Several preparation mistakes appear regularly across these paths: ignoring product updates, studying from old screenshots, treating modules as isolated topics, skipping data migration concepts, and failing to practise localisation or extension-related scenarios where they are relevant. Even a candidate who does not build extensions should understand that integrations and customisations can affect testing, support and upgrade planning.
MB-310, MB-330 and MB-800 are most valuable when they support a coherent role direction. MB-310 points toward finance consultant, ERP analyst and financial systems roles. MB-330 supports supply chain consultant, operations systems and manufacturing or logistics-focused ERP roles. MB-800 supports Business Central consultant work, especially with SMB clients and partners that need broad functional coverage.

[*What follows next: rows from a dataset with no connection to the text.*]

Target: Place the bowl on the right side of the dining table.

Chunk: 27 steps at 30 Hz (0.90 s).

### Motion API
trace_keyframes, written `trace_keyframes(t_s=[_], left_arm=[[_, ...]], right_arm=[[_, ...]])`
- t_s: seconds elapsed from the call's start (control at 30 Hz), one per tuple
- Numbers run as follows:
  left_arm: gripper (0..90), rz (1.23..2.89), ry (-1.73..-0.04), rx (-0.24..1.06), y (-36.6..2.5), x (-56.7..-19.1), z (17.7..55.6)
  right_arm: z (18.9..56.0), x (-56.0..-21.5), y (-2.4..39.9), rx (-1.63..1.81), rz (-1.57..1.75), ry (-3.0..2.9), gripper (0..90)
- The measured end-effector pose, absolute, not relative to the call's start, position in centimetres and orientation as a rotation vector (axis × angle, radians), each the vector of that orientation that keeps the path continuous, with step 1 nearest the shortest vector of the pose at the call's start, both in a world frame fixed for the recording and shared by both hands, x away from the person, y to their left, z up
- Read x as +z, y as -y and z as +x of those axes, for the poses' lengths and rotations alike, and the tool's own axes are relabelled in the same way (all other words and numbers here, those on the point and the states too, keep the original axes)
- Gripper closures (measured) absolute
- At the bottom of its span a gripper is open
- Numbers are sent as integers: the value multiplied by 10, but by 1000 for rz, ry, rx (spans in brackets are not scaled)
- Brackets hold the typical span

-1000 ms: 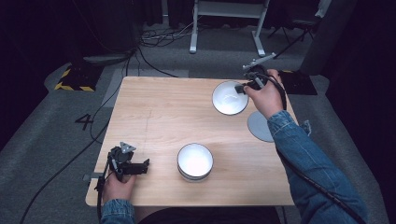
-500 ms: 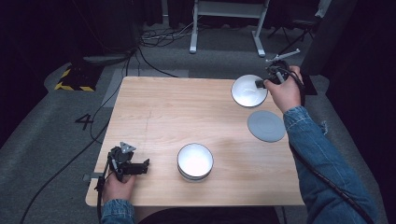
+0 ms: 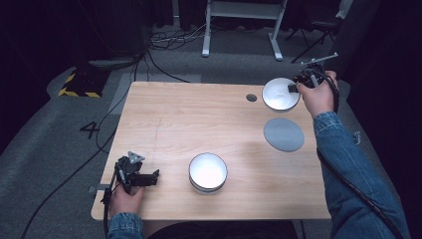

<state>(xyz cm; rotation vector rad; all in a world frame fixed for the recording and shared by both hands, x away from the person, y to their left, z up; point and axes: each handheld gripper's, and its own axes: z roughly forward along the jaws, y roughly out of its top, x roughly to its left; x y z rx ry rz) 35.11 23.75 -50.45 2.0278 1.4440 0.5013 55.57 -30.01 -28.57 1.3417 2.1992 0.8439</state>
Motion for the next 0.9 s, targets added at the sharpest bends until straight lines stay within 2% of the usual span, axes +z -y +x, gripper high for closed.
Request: trace_keyframes(t_s=[0.4,0.9], left_arm=[[8,2028,-1444,501,-237,-504,351],[8,2028,-1444,502,-237,-504,351]], right_arm=[[562,-300,332,792,1446,-2143,820],[566,-327,351,752,1518,-2135,819]])
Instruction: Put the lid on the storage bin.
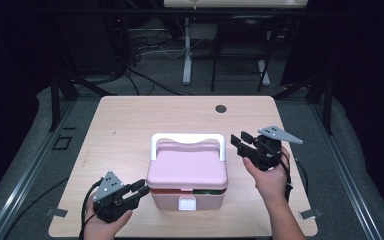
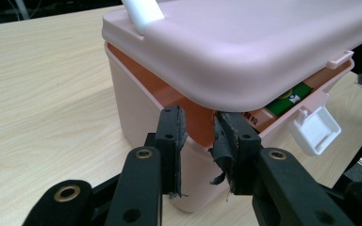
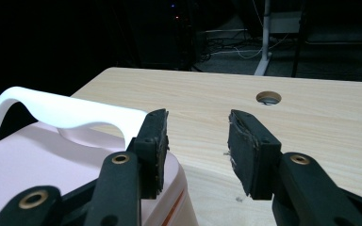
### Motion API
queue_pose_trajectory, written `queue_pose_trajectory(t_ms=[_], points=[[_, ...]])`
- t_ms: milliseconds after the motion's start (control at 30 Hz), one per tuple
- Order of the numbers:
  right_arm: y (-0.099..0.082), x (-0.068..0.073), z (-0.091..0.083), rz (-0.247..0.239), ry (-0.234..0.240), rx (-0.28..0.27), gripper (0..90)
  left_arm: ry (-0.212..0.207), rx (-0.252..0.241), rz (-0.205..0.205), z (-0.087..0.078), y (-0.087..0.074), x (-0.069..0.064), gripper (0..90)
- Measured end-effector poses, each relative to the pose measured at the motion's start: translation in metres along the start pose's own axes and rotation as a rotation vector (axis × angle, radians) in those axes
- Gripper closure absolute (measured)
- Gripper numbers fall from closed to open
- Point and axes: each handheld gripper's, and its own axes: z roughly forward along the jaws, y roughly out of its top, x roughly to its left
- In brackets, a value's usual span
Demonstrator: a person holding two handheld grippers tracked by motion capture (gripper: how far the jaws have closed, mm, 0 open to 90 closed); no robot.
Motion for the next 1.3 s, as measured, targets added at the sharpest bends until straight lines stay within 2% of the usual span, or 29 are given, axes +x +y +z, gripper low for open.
queue_pose_trajectory(t_ms=[200, 633, 1133, 1300], points=[[0.0, 0.0, -0.001, -0.002, 0.0, -0.005, 57.6, -0.004, 0.016, -0.004, 0.001, -0.004, 0.0, 71.1], [0.0, 0.0, 0.0, -0.002, 0.0, -0.003, 57.5, -0.012, 0.014, -0.023, 0.001, -0.009, 0.001, 71.4], [-0.001, 0.0, 0.001, 0.002, 0.002, -0.002, 56.8, -0.007, 0.04, -0.039, 0.001, -0.02, 0.005, 71.5], [-0.001, 0.0, 0.001, 0.003, 0.003, -0.002, 56.5, -0.004, 0.035, -0.04, 0.001, -0.02, 0.006, 71.2]])
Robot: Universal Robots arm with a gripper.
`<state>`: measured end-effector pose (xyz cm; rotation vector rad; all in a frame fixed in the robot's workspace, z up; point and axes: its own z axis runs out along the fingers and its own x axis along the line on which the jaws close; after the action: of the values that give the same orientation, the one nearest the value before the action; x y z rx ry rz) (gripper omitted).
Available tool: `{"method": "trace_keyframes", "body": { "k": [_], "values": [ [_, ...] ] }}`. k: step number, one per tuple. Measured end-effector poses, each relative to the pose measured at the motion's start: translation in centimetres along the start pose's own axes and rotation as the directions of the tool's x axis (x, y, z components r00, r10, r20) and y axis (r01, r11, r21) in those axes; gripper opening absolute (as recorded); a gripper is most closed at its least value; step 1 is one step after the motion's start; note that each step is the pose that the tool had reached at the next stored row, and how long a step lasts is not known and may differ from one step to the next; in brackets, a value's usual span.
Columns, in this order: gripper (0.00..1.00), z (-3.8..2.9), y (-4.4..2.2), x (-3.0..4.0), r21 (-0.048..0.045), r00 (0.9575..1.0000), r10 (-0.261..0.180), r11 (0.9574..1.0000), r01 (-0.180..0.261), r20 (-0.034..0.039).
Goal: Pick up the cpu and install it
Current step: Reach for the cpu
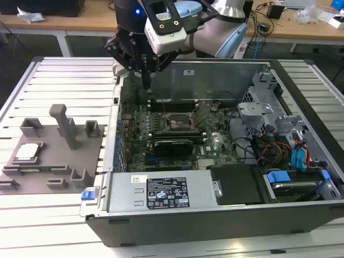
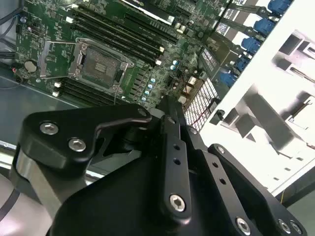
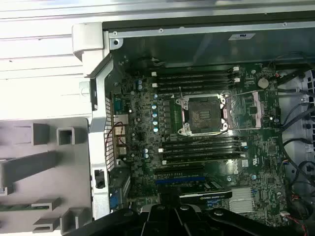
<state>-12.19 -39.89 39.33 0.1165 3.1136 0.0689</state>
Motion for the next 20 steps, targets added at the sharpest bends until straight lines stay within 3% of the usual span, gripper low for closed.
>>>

The market is also moving toward more applied validation of skills. Microsoft continues to emphasise scenario-based learning and role-based credentials, while product updates make static knowledge less reliable over time. As a result, candidates should treat certification as a checkpoint in a longer skills progression rather than a one-time achievement.
The most effective next step is to choose the exam that matches the work a candidate can practise and explain in detail. Readynez can support structured preparation for these Dynamics 365 paths, but the career value comes from combining that preparation with hands-on configuration, process fluency and clear evidence of how ERP decisions affect the business.